Last week's #1, "Lone Survivor" (Universal) will hold on to #2, coming in with $6.7 million for the day, edging out "Jack Ryan: Shadow Recruit" (Paramount) at #3 with $5.4 million. With Chris Pine taking over the role previous played by Alec Baldwin, Harrison Ford and Ben Affleck, the latter was moved out of Christmas to make room for "The Wolf of Wall Street." That looks like it paid off for the studio at least for the Scorsese film. This figure is actually a bit ahead of expectations, but how the film holds and then scores overseas will determine whether this is a successful Tom Clancy adaptation series relaunch.
 
Also opening were the animated "The Nut Job" (Open Road) at $4.8 million, which could rise to #3 (almost certainly for the four-day figure). This also is above advance estimates. "Devil's Due" (Twentieth Century Fox) was #5 with $3.5 million, but might fall (its D+ Cinemascore means bad word of mouth). This low-budget horror film didn't have high expectations, but as the second new genre release of 2014 not to show much strength (the new "Paranormal Activity" film two weeks ago fell short), there are signs that audiences are growing warier of showing up for the first weekend for this kind of film.
 

Overall though the four new films plus "Lone Survivor" combined to raise the total for the Top 10 to over $40 million, up an impressive $7 million from last year's take. But somewhat surprisingly, there was one weakness -- the impact of the Oscar nominations on Thursday seemed to boost only one film, the already successful "American Hustle" (Sony), #6 for the day at $2.85 million (up about 10% from last Friday).

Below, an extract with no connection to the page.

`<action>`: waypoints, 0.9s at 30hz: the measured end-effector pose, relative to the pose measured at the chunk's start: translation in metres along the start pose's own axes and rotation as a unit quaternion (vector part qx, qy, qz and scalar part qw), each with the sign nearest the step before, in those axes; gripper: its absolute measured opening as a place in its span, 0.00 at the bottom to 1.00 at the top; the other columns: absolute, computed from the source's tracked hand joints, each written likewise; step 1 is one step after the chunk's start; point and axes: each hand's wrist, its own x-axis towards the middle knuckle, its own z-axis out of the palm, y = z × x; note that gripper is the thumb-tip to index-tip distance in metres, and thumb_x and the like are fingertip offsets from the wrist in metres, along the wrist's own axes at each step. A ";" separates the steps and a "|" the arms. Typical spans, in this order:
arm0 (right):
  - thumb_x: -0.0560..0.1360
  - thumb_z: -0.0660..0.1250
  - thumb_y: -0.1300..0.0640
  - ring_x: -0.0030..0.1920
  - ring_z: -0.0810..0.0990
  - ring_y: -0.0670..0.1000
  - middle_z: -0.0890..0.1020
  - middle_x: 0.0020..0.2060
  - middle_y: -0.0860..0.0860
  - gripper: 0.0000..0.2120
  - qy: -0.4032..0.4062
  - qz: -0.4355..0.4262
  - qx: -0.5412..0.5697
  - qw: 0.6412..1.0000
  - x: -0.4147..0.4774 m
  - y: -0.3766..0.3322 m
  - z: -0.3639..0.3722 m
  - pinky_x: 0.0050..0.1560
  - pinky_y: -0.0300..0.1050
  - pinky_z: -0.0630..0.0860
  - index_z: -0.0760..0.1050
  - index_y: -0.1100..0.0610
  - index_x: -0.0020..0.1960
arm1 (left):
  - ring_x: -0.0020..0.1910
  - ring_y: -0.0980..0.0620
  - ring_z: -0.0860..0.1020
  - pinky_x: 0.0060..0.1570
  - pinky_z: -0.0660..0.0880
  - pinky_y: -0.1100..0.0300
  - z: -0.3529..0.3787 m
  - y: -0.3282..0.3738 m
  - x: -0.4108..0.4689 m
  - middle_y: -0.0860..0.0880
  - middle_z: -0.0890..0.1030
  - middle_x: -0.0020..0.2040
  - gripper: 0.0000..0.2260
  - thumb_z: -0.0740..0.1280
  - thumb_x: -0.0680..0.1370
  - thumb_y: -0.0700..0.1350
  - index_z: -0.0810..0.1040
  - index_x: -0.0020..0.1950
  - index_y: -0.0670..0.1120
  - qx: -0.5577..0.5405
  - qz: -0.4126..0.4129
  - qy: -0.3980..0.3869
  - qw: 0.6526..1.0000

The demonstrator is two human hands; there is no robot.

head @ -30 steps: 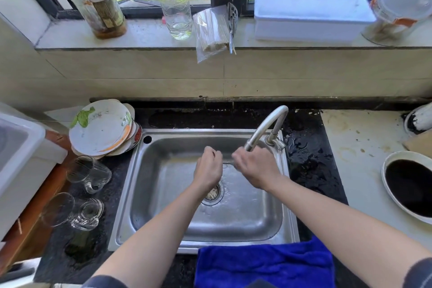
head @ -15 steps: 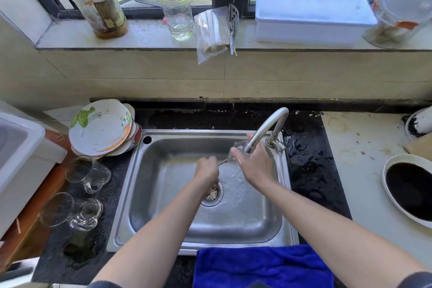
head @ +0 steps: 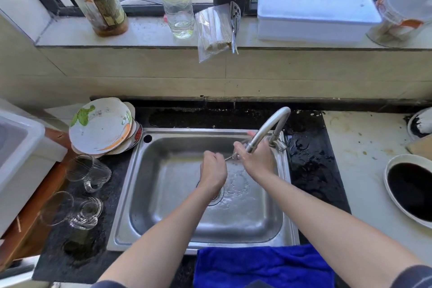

"Frozen" at #7 with $2,546,000 (Animated Feature and Song nominee) fell as it finally got some competition for family audiences. "August: Osage County" (#8) more than doubled its theaters, but saw its gross drop to $2.1 million from $2.2 million last Friday despite its two acting nods. At #9 with $2 million, "The Wolf of Wall Street" (Paramount) fell less than it might have otherwise after holding well so far. #10 "Her" (Warner Bros.) had a steep drop to $1.15 million (last Friday was $1.8 million) despite its strong showing, and will struggle to hold on to screens as early as next weekend.

 
None of the other nominated films, either brought back to benefit from their placement or continue their runs ("Gravity," "12 Years a Slave," "Nebraska," "Philomena," "Captain Phillips"), managed to gross even $500,000 yesterday. For leading contenders "12 Years" and "Nebraska" this is particularly disappointing, since there is room for significant growth for both  that now seems unlikely to happen.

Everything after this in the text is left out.